Instructions to follow ▸ Transcribe only the lines of the listing below from the one holding "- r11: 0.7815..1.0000" through the one holding "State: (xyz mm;", inclusive, without any change.

(Beginning of Data section)

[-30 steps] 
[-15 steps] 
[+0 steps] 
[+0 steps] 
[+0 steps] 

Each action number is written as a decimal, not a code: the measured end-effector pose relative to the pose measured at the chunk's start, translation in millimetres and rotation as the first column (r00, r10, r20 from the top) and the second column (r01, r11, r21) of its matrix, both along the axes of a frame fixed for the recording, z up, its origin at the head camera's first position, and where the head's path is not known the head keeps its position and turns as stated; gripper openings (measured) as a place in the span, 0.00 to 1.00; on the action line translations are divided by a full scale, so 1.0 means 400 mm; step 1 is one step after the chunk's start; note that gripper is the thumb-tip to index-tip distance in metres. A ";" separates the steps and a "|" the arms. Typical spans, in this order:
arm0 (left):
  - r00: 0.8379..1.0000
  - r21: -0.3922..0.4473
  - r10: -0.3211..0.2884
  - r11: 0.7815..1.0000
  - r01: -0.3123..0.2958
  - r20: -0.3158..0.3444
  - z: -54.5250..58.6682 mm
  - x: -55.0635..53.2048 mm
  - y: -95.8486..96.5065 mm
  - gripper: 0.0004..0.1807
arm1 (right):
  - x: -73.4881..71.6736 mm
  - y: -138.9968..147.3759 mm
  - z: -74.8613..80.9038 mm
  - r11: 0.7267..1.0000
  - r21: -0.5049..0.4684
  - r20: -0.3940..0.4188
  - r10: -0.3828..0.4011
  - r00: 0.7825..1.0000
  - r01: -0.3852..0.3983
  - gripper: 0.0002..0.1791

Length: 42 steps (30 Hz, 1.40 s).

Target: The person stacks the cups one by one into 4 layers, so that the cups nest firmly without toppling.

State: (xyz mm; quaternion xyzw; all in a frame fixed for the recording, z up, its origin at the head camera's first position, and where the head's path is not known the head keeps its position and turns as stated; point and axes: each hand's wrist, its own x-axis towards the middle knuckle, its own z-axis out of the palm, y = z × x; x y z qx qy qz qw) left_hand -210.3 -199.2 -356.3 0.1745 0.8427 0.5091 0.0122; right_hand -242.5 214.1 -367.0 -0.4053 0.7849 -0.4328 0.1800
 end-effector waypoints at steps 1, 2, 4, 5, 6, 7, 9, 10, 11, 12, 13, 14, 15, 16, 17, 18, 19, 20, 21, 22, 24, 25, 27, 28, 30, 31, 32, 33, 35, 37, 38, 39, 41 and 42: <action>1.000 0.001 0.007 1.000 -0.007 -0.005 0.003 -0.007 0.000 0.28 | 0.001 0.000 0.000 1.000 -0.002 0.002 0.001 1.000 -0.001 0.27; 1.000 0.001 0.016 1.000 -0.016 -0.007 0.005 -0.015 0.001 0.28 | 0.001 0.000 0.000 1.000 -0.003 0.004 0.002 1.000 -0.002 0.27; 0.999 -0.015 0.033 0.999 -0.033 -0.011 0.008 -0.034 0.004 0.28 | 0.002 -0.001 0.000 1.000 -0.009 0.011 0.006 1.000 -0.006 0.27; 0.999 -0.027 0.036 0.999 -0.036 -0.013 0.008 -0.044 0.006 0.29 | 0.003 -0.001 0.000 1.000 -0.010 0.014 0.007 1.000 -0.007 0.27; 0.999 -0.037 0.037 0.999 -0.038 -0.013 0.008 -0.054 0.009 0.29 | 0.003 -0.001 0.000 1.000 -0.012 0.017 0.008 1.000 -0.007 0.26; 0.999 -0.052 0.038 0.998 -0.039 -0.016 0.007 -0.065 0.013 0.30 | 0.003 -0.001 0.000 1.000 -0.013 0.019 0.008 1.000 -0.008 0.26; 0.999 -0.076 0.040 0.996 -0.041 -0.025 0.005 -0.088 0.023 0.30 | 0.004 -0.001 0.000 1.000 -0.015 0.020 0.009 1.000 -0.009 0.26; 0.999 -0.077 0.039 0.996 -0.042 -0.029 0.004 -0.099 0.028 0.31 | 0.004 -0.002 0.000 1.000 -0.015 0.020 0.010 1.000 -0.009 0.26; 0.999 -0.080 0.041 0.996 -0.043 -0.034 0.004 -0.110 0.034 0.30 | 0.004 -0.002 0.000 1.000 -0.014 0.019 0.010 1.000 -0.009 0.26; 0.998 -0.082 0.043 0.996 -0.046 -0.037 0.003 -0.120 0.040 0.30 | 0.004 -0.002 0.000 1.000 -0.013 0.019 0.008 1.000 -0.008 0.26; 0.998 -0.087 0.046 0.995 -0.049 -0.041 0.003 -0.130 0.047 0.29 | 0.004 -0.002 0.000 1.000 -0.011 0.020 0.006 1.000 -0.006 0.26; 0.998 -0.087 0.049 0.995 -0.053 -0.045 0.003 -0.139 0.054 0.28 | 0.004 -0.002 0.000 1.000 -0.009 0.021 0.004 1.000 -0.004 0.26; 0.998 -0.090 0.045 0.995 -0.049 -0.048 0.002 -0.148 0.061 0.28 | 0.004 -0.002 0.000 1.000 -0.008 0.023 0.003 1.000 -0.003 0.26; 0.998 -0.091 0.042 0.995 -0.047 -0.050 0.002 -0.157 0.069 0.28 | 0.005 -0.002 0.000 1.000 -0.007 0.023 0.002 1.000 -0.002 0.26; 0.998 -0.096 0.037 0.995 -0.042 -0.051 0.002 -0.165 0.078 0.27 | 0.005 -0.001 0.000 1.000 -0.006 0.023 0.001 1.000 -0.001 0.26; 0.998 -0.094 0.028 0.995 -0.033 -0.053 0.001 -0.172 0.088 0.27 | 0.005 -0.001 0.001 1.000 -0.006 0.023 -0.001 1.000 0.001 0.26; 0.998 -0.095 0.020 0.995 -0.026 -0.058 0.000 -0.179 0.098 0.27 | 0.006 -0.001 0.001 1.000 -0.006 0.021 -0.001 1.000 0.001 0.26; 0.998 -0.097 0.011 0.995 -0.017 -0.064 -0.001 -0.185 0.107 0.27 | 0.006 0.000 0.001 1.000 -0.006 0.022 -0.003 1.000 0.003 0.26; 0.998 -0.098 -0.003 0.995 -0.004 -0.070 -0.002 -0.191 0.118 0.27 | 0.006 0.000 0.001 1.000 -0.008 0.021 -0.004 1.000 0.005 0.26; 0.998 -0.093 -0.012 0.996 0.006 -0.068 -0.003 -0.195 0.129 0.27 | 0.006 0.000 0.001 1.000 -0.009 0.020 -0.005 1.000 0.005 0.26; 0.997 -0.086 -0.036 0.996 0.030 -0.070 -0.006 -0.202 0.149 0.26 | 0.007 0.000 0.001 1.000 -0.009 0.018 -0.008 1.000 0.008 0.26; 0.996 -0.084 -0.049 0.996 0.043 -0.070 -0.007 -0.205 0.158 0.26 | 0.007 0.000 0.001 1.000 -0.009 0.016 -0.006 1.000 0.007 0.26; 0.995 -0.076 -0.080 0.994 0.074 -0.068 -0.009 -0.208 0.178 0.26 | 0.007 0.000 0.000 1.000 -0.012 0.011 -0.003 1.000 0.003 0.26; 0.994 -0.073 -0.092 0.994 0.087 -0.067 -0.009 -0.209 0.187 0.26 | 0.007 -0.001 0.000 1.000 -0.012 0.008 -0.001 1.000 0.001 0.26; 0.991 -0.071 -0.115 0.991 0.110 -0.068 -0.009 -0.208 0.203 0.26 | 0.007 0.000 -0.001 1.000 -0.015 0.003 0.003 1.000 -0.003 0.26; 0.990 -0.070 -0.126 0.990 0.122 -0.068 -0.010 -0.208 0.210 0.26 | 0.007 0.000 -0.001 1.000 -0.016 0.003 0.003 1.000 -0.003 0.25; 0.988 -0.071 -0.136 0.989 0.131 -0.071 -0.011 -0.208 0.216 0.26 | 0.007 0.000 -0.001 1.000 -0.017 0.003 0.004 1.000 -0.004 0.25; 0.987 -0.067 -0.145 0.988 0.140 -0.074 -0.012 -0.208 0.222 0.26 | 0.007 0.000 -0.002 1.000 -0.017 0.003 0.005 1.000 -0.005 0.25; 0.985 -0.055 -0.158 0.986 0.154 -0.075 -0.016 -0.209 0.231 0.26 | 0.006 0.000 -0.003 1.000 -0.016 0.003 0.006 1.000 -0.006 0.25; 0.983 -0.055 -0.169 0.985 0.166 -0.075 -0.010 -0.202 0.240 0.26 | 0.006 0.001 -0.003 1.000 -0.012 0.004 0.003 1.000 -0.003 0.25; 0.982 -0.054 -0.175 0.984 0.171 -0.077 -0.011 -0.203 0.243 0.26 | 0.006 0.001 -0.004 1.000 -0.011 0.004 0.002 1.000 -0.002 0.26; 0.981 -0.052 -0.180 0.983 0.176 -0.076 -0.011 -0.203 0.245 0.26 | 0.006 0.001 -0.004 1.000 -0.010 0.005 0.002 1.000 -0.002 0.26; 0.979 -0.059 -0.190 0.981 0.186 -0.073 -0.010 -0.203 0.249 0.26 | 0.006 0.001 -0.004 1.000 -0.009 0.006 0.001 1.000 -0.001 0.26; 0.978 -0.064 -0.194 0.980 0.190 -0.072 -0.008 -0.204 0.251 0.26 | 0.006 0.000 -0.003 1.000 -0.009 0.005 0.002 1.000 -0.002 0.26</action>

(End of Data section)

Written solution ▸
  - r11: 0.7815..1.0000
  - r01: -0.3123..0.2958
  - r20: -0.3158..0.3444
  - z: -54.5250..58.6682 mm
  - x: -55.0635..53.2048 mm
  - y: -95.8486..96.5065 mm
  - gripper: 0.0004..0.1807
arm1 (right):
  - x: -73.4881..71.6736 mm
  - y: -138.9968..147.3759 mm
  - z: -74.8613..80.9038 mm
  - r11: 0.7267..1.0000
  - r21: -0.5049..0.4684
  - r20: -0.3940..0.4188
  - r10: -0.3828..0.4011
  - r00: 0.7825..1.0000
  - r01: -0.3852..0.3983
  - gripper: 0.0002..0.1791

Length: 42 steps (30 Hz, 1.40 s).

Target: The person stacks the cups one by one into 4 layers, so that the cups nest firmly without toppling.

State: (xyz mm; quaternion xyzw; all in a frame fixed for the recording, z up, its origin at the head camera's first position, and where the head's path is not known the head keeps its position and turns as stated; point and axes: each hand's wrist, its own x-axis towards the middle knuckle, its own z-axis out of the palm, y = z × x; x y z qx qy qz qw) left_hand -210.3 -199.2 -356.3 0.1745 0.8427 0.5091 0.0122; right_hand -242.5 214.1 -367.0 -0.4053 0.7849 -0.4328 0.1800

The answer given above is the complete response.